**Task requirements:** Whenever a line in the entries includes the word "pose", copy that line out.

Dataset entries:
____

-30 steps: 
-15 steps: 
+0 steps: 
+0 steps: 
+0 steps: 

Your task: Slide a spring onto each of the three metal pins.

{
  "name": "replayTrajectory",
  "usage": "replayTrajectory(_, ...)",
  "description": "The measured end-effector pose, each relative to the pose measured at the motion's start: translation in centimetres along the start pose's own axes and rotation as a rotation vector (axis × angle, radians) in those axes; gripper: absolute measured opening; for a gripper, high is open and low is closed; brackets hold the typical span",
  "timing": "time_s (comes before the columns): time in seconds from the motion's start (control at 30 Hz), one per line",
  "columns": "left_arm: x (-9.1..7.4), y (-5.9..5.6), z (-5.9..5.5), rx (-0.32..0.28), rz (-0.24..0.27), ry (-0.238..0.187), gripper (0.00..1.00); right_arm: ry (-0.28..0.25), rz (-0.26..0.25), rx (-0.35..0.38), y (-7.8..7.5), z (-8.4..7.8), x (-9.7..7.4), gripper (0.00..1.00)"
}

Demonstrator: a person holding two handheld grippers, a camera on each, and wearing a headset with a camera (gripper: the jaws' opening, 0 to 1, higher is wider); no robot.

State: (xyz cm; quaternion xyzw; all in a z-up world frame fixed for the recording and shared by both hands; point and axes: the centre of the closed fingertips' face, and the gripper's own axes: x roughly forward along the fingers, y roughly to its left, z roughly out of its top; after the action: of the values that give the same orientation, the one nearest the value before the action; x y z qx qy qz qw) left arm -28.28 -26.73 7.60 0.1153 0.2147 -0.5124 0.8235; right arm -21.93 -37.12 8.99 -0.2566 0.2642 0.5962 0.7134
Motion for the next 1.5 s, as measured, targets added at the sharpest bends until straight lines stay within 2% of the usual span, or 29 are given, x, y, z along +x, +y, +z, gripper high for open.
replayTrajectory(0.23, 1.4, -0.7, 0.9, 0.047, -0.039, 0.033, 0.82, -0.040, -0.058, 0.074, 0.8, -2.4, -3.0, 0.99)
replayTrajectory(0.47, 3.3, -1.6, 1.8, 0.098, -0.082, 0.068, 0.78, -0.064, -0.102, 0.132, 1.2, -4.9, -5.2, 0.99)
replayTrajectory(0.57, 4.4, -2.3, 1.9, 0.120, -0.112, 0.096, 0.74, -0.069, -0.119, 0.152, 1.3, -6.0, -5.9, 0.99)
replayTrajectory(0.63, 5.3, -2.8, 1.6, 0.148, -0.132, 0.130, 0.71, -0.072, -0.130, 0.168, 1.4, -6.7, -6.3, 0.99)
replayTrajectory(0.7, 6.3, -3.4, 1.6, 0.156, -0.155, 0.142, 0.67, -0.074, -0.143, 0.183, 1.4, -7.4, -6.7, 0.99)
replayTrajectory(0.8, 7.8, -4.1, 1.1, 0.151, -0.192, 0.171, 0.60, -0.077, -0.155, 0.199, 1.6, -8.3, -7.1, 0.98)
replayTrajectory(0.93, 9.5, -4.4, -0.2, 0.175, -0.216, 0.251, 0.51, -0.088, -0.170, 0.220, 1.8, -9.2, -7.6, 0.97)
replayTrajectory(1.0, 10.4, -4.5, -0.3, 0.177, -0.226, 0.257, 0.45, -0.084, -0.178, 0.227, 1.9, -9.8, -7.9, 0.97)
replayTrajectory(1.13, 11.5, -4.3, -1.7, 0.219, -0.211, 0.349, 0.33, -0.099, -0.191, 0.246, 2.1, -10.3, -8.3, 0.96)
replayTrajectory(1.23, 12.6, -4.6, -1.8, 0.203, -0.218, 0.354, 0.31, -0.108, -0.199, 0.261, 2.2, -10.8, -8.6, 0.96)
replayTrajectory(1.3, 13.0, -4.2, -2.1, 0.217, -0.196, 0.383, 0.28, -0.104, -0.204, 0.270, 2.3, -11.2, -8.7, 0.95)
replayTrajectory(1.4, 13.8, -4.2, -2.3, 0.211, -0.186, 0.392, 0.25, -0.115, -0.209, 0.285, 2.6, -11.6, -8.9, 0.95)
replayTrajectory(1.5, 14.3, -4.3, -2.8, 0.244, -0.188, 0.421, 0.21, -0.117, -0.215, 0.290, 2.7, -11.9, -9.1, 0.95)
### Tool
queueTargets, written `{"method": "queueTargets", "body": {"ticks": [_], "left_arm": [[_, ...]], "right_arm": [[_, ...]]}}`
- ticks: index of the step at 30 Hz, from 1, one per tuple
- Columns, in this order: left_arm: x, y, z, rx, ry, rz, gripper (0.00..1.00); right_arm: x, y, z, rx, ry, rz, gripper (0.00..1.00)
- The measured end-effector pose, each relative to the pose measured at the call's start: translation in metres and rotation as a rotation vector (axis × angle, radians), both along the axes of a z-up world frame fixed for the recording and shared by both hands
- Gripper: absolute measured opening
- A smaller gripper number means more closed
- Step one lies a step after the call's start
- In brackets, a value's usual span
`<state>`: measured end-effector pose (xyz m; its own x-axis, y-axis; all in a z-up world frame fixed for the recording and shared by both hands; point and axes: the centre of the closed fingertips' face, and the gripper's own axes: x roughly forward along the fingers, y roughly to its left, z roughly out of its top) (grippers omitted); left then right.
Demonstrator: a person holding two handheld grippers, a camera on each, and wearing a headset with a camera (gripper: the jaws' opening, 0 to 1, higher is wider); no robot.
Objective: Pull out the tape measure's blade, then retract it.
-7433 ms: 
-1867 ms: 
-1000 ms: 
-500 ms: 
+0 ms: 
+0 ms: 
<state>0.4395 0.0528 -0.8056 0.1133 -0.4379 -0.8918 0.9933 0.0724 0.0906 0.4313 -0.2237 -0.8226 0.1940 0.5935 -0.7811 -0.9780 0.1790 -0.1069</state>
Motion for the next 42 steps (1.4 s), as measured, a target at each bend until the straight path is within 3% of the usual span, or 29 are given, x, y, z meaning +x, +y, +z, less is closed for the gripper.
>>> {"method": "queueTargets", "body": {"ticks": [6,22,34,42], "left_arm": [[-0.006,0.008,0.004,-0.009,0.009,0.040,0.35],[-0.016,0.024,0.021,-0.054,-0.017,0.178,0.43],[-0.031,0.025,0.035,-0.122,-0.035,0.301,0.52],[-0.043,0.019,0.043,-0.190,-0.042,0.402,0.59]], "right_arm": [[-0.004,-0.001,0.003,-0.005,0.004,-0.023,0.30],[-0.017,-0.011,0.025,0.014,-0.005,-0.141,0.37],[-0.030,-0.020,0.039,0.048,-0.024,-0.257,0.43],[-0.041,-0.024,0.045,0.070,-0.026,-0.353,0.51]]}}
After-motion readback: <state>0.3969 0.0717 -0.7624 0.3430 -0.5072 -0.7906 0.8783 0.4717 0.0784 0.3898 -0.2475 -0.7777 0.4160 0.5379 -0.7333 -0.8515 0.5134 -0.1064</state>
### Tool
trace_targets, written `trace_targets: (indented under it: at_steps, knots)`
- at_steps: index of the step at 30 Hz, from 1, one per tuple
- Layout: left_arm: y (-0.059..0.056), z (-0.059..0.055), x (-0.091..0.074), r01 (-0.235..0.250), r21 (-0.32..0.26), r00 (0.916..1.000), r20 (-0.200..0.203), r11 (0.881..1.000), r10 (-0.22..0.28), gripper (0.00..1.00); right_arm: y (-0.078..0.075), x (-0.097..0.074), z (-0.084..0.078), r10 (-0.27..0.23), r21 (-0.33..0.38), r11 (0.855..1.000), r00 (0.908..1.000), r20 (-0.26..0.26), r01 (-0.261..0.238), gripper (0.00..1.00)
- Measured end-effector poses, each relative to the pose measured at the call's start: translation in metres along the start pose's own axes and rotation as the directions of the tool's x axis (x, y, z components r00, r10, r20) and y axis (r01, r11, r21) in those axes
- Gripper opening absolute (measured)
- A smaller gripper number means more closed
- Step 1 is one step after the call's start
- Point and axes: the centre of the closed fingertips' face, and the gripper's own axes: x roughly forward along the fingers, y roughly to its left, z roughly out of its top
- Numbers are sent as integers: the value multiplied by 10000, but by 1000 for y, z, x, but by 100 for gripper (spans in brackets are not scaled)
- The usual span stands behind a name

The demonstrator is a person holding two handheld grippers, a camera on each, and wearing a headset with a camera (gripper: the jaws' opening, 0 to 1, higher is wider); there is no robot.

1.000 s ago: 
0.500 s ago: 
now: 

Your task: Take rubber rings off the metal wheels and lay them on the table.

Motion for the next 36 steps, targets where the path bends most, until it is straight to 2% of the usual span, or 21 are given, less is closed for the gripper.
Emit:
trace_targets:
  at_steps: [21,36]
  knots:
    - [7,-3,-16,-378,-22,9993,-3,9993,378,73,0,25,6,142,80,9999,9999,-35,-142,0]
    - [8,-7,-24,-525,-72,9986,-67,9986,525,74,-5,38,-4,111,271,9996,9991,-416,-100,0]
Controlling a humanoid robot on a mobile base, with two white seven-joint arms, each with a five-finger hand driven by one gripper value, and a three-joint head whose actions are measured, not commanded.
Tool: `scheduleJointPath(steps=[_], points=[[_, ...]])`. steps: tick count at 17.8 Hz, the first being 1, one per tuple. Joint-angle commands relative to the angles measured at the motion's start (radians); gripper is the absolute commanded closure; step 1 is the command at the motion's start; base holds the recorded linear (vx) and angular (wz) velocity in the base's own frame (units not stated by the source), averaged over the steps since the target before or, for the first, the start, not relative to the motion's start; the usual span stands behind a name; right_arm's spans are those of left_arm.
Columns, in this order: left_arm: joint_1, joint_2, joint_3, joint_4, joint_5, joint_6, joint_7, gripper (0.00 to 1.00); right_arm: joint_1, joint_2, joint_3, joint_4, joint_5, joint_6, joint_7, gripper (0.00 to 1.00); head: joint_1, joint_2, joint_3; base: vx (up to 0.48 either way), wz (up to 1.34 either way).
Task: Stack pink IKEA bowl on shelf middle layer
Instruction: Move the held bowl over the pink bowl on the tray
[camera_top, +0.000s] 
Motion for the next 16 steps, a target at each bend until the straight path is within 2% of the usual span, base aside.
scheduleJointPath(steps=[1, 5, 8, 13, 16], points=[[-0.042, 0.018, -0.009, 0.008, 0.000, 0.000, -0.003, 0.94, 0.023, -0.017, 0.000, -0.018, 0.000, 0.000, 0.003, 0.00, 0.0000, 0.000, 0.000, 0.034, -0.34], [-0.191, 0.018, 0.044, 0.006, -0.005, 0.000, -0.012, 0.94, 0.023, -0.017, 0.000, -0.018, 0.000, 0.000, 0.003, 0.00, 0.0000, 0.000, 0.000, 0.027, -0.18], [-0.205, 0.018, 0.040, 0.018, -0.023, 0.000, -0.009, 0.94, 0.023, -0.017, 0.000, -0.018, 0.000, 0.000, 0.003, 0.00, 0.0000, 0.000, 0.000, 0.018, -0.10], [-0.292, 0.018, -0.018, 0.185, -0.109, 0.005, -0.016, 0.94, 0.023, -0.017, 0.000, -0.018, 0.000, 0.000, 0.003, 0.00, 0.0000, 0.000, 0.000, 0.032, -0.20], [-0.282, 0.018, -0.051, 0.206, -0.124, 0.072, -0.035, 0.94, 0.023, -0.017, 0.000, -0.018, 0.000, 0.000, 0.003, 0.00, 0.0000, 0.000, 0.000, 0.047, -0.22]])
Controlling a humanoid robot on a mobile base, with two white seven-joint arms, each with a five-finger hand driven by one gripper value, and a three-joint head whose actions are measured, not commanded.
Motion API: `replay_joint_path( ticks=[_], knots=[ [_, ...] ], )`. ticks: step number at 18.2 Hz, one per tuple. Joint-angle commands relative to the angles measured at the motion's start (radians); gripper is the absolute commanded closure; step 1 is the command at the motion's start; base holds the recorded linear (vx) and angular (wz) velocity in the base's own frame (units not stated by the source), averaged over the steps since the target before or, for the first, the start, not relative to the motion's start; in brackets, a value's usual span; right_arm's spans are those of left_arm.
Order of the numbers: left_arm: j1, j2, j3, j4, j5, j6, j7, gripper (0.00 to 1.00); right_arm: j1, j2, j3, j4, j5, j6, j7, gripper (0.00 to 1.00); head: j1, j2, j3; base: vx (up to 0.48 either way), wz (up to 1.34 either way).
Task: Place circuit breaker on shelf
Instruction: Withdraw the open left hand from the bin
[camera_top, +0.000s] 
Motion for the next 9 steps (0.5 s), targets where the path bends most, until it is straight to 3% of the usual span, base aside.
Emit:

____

**Solution for this exercise:**
  "description": "The measured end-effector pose, each relative to the pose measured at the motion's start: translation in centimetres along the start pose's own axes and rotation as a rotation vector (axis × angle, radians) in those axes; gripper: absolute measured opening; for a gripper, high is open and low is closed; brackets hold the typical span",
- The measured end-effector pose, each relative to the pose measured at the call's start: translation in metres and rotation as a rotation vector (axis × angle, radians), both along the axes of a z-up world frame fixed for the recording and shared by both hands
`<state>`: measured end-effector pose (xyz m; its own x-axis, y-axis; all in a z-up world frame fixed for the recording and shared by both hands; point and axes: the centre of the closed fingertips' face, and the gripper's own axes: x roughly forward along the fingers, y roughly to its left, z roughly out of its top) (grippers omitted); left then right.
- Measured end-effector poses, each relative to the pose measured at the call's start: translation in metres along the start pose's own axes and rotation as the directions of the tool's x axis (x, y, z components r00, r10, r20) and y axis (r01, r11, r21) in those axes

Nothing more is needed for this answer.